Levee has only owned his bolt for eight months, and already says he "will never go back to a regular car." Despite the brief inconvenience and fire developments in his future, he notes that California has better electric vehicle infrastructure than any other state, with 18,000 public charging stations, according to the California Energy Commission.
And some electric car owners are using these charging stations in new ways.
Clarence Dold lives in Sonoma County, which had been ravaged by the Kincade fire. Hidden owns a Nissan Leaf in 2013 and was left without power for four days.
But Dold found an ingenious use for his car: as a generator to run his house.
All that was required was a pair of jumper cables he plugged into Leaf's battery and an inverter about the size of a dictionary. The inverter box switches direct current (DC), the type that drives electric cars to AC (AC), the electric current that drives home.
Then he ran a series of heavy extension cords in the head room of his ranch house. Throughout the blackout, Dold said, "watched TV and had a cold fridge and a couple of lights and things seemed normal."

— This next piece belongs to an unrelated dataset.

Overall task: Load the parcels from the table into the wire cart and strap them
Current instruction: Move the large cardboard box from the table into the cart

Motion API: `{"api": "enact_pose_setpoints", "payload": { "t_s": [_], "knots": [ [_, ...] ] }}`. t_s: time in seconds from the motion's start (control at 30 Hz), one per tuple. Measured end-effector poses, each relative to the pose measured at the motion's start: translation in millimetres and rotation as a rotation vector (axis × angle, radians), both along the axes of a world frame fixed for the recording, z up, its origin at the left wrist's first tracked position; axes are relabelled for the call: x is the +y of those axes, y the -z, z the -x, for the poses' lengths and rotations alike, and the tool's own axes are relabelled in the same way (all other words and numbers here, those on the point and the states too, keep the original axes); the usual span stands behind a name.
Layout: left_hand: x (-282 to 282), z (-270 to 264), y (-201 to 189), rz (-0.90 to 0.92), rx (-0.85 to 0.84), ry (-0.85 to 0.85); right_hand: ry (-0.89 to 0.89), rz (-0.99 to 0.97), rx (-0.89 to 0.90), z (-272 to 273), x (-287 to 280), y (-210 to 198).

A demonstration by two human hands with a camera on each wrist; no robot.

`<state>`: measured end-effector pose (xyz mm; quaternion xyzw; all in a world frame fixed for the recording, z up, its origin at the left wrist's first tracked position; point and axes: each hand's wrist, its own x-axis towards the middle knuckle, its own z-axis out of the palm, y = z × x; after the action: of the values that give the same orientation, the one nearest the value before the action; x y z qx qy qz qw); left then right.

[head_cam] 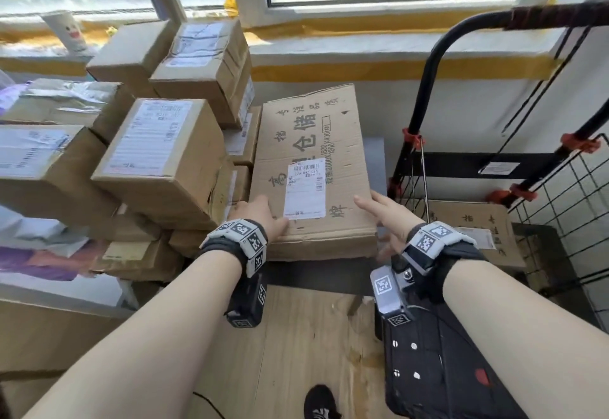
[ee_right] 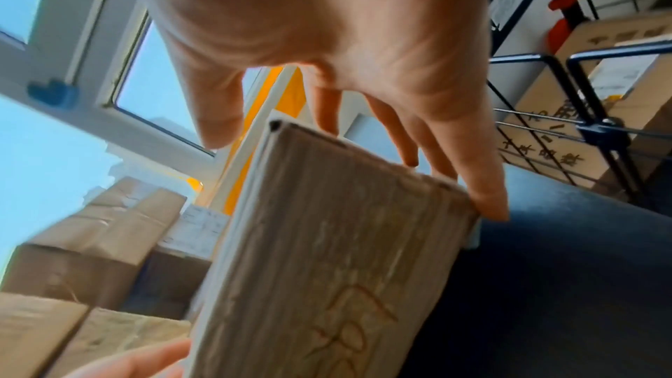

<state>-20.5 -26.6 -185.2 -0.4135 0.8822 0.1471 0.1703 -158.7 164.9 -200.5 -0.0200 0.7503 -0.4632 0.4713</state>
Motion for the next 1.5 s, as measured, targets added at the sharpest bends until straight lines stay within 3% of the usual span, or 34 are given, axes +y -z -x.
{"api": "enact_pose_setpoints", "payload": {
  "t_s": [0.27,0.43,0.6,0.8,1.0,1.13,1.23,1.5],
  "knots": [
    [41.9,22.7,-31.3,-0.049,0.127,-0.036,0.069,0.191,0.100,23.3,50.4,-30.0],
    [94.5,45.3,-46.4,-0.074,0.243,-0.046,0.051,0.211,0.241,48.0,102.7,-63.4],
    [160.0,76.7,-58.8,-0.160,0.368,-0.050,-0.032,0.145,0.454,77.7,180.7,-108.6],
    [265.9,116.5,-72.1,-0.237,0.327,0.124,0.022,0.104,0.672,98.4,288.1,-136.3],
    [351.1,150.8,-84.5,-0.157,0.337,0.223,0.033,-0.084,0.831,109.5,375.9,-134.6],
    [384.3,163.1,-89.1,-0.088,0.354,0.261,-0.071,-0.353,0.937,111.4,411.2,-124.2],
    [396.8,167.9,-82.7,-0.109,0.320,0.280,-0.143,-0.485,0.978,111.5,421.2,-109.0],
    [391.3,169.4,-47.3,-0.138,0.226,0.275,-0.242,-0.554,0.897,120.9,403.5,-64.3]
  ]
}}
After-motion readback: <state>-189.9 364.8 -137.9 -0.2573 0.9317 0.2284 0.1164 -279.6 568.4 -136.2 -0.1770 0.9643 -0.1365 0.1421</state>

It all cost about $ 200 – a fraction of the cost of a generator, which can take thousands of dollars.
Every hour, Dold said, he would come back into the car to check the battery meter. He wanted to make sure the house didn't lose the car too much. If it did, he would disconnect the cables and drive 5 miles to charge at a public charging station.
"The power outage is not over a wide area; this is not like a hurricane hitting Florida," he explained.
During the blackout, the rest of the neighborhood was a cacophony of gas and electricity generator noise. At the same time, his Nissan Leaf was almost silent.
For Hidden and other enterprising electric car owners like him, it's the secret sauce for surviving what's becoming the new normal in California.